Omitting all images, set down every line below exactly as it appears.

Items from a data source
__________________________________________________
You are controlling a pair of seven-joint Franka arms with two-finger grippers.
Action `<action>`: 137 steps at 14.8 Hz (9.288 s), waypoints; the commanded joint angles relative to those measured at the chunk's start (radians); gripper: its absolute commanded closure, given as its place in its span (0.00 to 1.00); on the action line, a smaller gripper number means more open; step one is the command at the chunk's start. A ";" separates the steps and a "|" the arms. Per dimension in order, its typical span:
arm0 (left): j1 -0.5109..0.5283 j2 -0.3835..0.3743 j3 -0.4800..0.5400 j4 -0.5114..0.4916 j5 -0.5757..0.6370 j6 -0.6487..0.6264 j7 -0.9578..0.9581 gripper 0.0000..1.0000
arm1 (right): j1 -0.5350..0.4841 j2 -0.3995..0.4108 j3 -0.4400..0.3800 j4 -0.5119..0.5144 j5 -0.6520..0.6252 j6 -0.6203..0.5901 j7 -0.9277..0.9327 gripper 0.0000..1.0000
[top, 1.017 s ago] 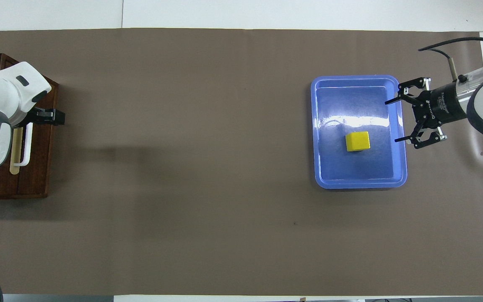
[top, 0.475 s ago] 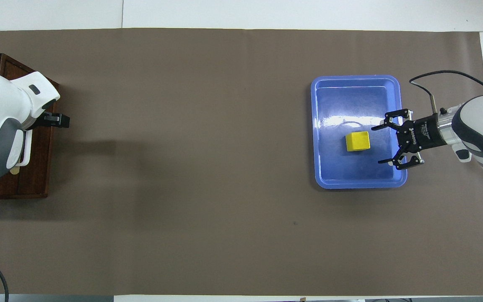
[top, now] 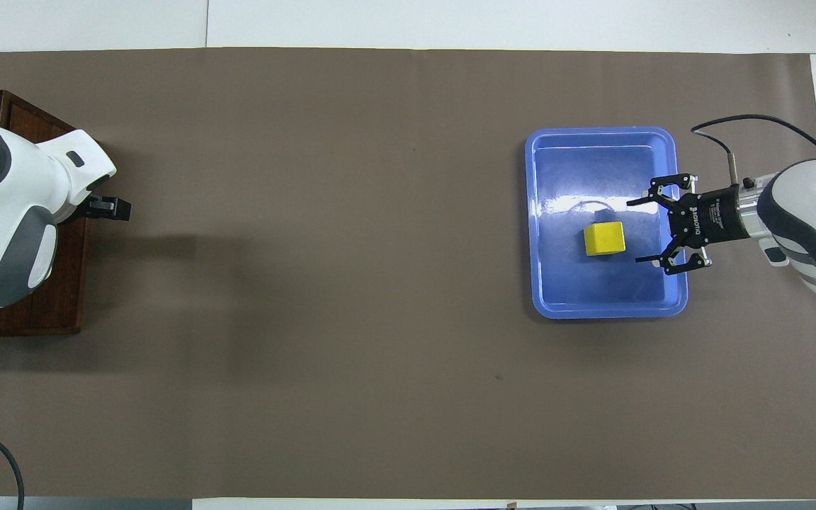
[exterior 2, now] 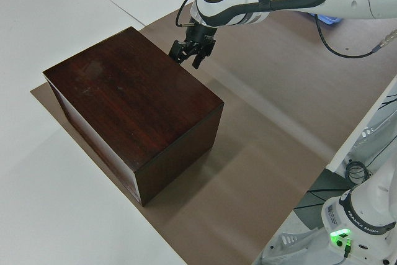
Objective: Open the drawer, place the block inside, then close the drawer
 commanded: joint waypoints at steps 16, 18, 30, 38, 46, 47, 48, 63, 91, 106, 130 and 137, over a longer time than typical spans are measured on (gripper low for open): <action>-0.240 0.019 0.001 0.031 -0.125 0.001 -0.230 0.00 | 0.037 0.075 0.006 -0.017 0.063 0.062 -0.068 0.00; -0.250 0.021 0.001 0.034 -0.142 -0.001 -0.255 0.00 | 0.037 0.073 0.006 -0.023 0.063 0.065 -0.069 0.00; -0.242 0.045 0.004 0.150 -0.143 -0.140 -0.255 0.00 | 0.039 0.066 0.006 -0.076 0.063 0.139 -0.077 0.00; -0.261 0.093 0.003 0.455 -0.272 -0.441 -0.412 0.00 | 0.029 0.063 0.006 -0.083 0.095 0.127 -0.179 0.99; -0.282 0.082 0.001 0.540 -0.379 -0.507 -1.185 0.00 | 0.042 0.092 0.009 0.142 0.087 -0.040 -0.031 1.00; -0.291 0.082 0.001 0.540 -0.379 -0.507 -1.245 0.00 | 0.067 0.093 0.009 0.196 0.081 -0.075 0.022 1.00; -0.296 0.082 0.001 0.540 -0.381 -0.507 -1.298 0.00 | 0.106 0.095 0.007 0.238 0.078 -0.088 0.084 1.00; -0.464 0.180 0.009 0.590 -0.396 -0.429 -1.962 0.00 | 0.687 0.156 0.007 0.365 -0.029 0.251 0.843 1.00; -0.584 0.179 0.009 0.414 -0.358 -0.295 -1.959 1.00 | 0.695 0.155 0.007 0.330 -0.031 0.311 0.830 1.00; -0.577 0.176 0.012 0.436 -0.356 -0.330 -1.955 1.00 | 0.692 0.155 0.007 0.332 -0.031 0.312 0.833 0.13; 0.025 -0.105 0.059 0.149 -0.382 -0.340 -1.403 1.00 | 0.307 -0.310 0.002 0.255 -0.684 -0.394 -0.633 0.00; 0.025 -0.155 0.059 -0.035 -0.379 -0.200 -1.464 1.00 | 0.177 -0.346 0.004 0.243 -0.714 -0.464 -0.868 0.00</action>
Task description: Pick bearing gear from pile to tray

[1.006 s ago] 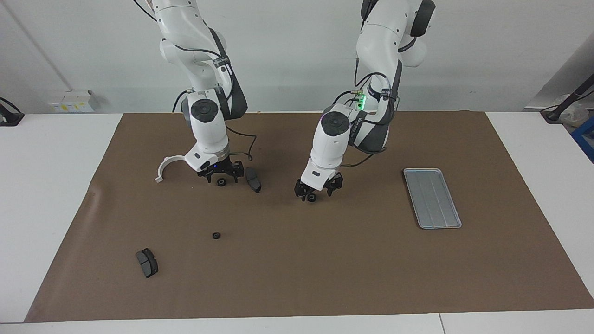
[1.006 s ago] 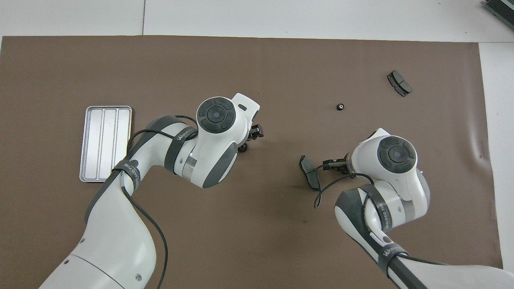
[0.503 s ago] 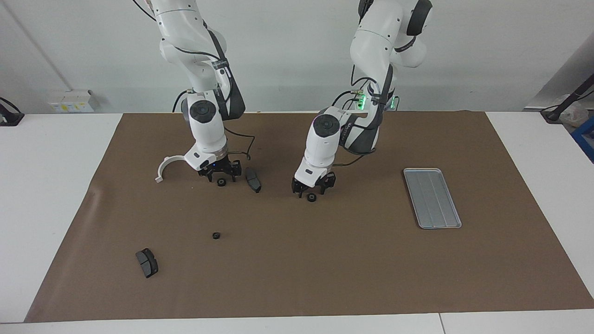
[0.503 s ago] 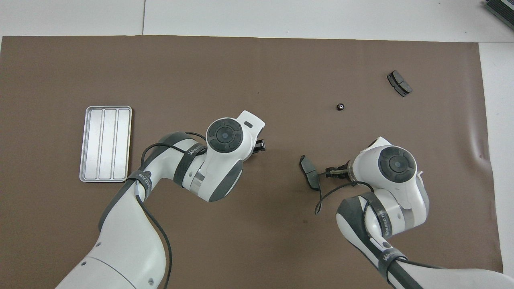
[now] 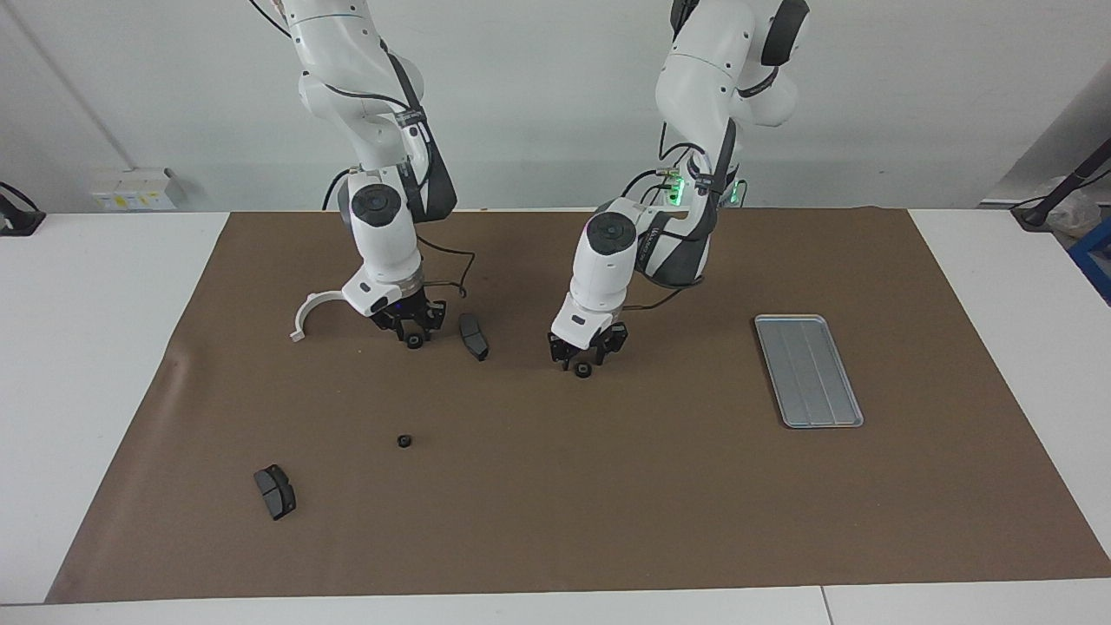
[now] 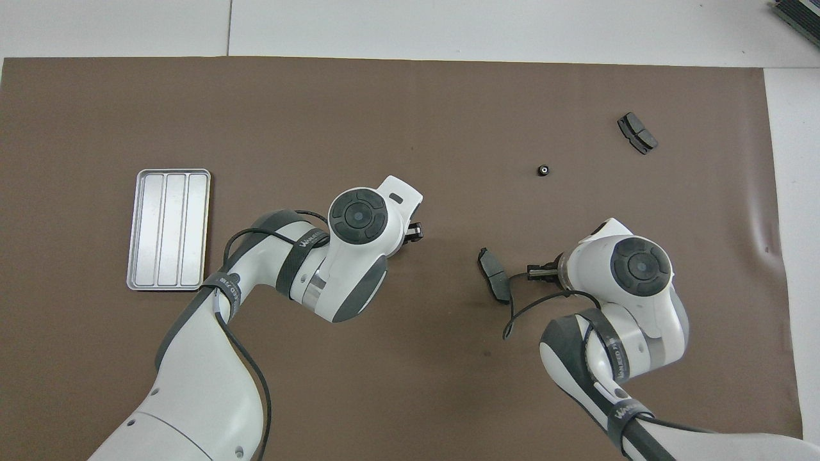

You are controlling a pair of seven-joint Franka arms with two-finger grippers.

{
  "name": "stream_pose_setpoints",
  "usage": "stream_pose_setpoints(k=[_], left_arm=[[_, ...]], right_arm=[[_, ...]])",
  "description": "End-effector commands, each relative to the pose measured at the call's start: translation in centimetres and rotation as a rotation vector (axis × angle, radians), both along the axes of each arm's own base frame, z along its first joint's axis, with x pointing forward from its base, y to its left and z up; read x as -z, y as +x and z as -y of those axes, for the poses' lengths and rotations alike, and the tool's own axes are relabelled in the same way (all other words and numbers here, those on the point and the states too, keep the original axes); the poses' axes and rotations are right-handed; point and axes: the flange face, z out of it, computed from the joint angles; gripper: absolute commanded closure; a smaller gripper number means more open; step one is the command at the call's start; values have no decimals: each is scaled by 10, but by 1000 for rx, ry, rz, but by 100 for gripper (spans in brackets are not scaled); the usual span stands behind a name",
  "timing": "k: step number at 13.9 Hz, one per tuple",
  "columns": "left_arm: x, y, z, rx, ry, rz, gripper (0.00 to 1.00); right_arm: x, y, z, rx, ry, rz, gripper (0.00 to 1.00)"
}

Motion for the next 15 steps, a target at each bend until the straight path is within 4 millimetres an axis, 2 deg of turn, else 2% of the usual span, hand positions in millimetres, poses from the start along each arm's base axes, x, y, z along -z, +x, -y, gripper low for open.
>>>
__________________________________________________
▸ **Finished task**
You are controlling a pair of seven-joint Franka arms with two-finger grippers.
Action `<action>`: 137 steps at 14.8 Hz (9.288 s), waypoints; the commanded joint angles relative to those measured at the chunk's start (radians); gripper: its absolute commanded closure, given as its place in its span (0.00 to 1.00); on the action line, a smaller gripper number means more open; step one is the command at the chunk's start. A ";" separates the steps and a "|" the arms. Per dimension in order, its typical span:
arm0 (left): j1 -0.5109..0.5283 j2 -0.3835..0.3743 j3 -0.4800..0.5400 j4 -0.5114..0.4916 j5 -0.5757..0.6370 j6 -0.6487..0.6264 j7 -0.9578..0.9581 gripper 0.0000..1.0000
arm1 (right): j1 -0.5350..0.4841 j2 -0.3995..0.4108 j3 -0.4400..0.3800 j4 -0.5119..0.5144 j5 -0.6520..0.6252 j6 -0.6203..0.5901 j7 -0.9277..0.9327 gripper 0.0000..1.0000
[top, 1.017 s ago] 
[top, 0.475 s ago] 
[top, now] 
[exterior 2, now] 
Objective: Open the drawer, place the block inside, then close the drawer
 commanded: joint waypoints at steps 16, 18, 30, 38, 46, 47, 48, 63, 91, 106, 130 and 137, over a longer time than typical spans are measured on (gripper low for open): <action>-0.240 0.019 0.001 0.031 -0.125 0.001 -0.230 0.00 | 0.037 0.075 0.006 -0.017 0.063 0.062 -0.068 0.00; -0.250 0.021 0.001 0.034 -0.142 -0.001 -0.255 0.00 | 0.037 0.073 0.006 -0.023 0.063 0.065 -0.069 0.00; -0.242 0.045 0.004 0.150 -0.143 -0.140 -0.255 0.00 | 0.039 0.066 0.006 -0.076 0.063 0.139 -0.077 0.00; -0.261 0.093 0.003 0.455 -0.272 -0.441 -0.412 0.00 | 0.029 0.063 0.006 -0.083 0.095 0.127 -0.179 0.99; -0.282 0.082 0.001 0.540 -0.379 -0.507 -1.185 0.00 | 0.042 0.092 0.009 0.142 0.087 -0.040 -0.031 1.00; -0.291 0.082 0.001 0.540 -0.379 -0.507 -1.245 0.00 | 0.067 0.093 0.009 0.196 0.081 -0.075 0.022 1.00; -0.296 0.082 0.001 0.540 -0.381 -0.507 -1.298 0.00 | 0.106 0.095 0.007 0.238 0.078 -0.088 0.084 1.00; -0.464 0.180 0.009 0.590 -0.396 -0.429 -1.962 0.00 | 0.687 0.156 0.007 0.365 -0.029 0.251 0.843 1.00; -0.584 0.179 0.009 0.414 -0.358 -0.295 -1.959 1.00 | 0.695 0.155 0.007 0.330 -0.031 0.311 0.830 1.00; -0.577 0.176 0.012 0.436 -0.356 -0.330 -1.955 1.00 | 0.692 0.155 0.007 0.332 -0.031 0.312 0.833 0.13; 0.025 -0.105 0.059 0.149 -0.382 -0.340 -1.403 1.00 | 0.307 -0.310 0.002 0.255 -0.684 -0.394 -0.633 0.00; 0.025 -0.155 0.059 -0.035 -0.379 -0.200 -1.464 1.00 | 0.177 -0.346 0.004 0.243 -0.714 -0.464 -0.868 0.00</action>
Task description: Pick bearing gear from pile to tray

[1.006 s ago] 
[1.006 s ago] 
[0.503 s ago] 
[0.503 s ago] 
[now] 
[now] 

You are controlling a pair of seven-joint Franka arms with two-finger grippers.

{
  "name": "stream_pose_setpoints",
  "usage": "stream_pose_setpoints(k=[_], left_arm=[[_, ...]], right_arm=[[_, ...]])",
  "description": "End-effector commands, each relative to the pose measured at the call's start: translation in centimetres and rotation as a rotation vector (axis × angle, radians), both along the axes of each arm's own base frame, z along its first joint's axis, with x pointing forward from its base, y to its left and z up; read x as -z, y as +x and z as -y of those axes, for the poses' lengths and rotations alike, and the tool's own axes are relabelled in the same way (all other words and numbers here, those on the point and the states too, keep the original axes); the poses' axes and rotations are right-handed; point and axes: the flange face, z out of it, computed from the joint angles; gripper: absolute commanded closure; a smaller gripper number means more open; step one is the command at the call's start; values have no decimals: each is scaled by 10, but by 1000 for rx, ry, rz, but by 100 for gripper (spans in brackets are not scaled); the usual span stands behind a name",
  "timing": "k: step number at 13.9 Hz, one per tuple",
  "columns": "left_arm: x, y, z, rx, ry, rz, gripper (0.00 to 1.00); right_arm: x, y, z, rx, ry, rz, gripper (0.00 to 1.00)"
}

Motion for the next 15 steps, a target at each bend until the straight path is within 4 millimetres an axis, 2 deg of turn, else 2% of the usual span, hand positions in millimetres, poses from the start along each arm's base axes, x, y, z along -z, +x, -y, gripper low for open.
>>>

The given output is complete.